▶ **Work to complete**
Set down exactly the lines below between the line holding "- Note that" and the line holding "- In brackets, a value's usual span", inclusive; no other line belongs in the answer.

Provided entries section start

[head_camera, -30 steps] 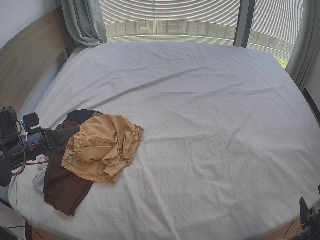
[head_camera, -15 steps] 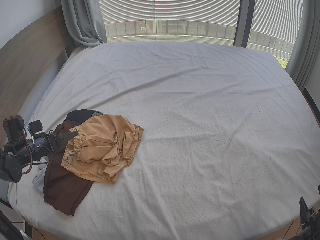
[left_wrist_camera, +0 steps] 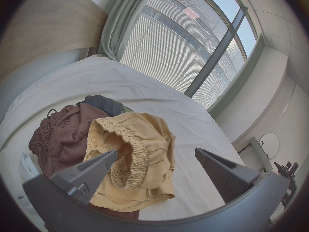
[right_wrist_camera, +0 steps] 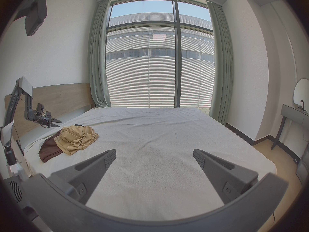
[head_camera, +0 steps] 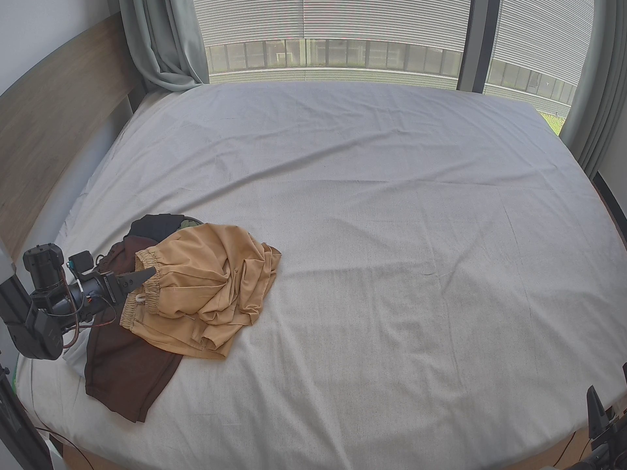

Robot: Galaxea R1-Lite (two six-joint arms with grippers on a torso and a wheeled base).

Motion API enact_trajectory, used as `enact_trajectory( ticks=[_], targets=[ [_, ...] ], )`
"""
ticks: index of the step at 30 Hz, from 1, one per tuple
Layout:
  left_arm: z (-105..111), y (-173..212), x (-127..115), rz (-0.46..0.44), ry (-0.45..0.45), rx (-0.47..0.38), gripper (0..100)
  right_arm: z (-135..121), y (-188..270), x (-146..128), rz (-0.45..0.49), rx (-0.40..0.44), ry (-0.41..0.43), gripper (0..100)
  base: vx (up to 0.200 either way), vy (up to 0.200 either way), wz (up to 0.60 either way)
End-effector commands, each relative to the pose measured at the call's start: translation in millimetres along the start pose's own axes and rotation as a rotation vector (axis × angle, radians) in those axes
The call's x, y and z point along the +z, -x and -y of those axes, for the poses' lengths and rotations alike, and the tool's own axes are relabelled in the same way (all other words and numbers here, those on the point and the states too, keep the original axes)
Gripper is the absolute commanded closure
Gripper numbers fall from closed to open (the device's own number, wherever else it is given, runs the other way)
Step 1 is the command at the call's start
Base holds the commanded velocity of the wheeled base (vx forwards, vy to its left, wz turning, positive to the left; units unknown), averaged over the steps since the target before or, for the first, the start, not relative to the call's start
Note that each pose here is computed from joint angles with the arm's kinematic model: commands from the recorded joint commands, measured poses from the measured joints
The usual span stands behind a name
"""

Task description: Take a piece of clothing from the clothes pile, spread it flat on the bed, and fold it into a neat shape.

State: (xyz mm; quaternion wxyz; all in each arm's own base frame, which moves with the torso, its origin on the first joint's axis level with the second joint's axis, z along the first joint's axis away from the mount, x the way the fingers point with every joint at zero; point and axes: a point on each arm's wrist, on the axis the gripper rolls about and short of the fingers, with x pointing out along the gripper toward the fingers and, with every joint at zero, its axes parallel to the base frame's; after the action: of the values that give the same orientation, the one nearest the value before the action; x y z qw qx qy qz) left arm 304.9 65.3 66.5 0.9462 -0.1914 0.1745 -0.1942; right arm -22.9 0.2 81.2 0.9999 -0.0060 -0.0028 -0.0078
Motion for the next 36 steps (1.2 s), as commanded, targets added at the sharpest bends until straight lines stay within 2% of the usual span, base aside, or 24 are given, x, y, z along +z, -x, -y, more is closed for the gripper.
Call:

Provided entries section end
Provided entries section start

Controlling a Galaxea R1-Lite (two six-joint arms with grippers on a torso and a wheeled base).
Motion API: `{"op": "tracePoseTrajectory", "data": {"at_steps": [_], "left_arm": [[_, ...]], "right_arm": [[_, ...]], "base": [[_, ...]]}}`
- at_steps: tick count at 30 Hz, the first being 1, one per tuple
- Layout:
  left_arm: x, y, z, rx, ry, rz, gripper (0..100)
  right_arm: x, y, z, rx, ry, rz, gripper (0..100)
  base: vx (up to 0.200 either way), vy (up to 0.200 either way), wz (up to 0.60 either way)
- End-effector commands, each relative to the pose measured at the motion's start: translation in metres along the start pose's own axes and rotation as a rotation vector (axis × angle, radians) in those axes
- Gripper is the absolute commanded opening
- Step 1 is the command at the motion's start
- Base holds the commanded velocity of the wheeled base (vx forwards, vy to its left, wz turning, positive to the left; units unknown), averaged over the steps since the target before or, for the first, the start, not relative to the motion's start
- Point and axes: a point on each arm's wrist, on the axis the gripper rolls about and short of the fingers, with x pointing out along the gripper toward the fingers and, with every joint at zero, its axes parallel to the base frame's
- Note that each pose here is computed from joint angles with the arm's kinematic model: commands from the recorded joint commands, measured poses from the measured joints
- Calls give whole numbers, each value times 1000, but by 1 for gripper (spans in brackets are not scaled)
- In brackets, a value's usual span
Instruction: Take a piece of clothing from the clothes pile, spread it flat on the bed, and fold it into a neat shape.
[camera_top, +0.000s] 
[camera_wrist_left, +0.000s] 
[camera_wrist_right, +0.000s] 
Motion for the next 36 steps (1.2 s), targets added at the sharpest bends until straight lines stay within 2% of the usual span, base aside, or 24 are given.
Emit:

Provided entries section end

▶ **Answer to this problem**
- Note that each pose here is computed from joint angles with the arm's kinematic model: commands from the recorded joint commands, measured poses from the measured joints
- Calls give whole numbers, each value times 1000, but by 1 for gripper (spans in brackets are not scaled)
- In brackets, a value's usual span

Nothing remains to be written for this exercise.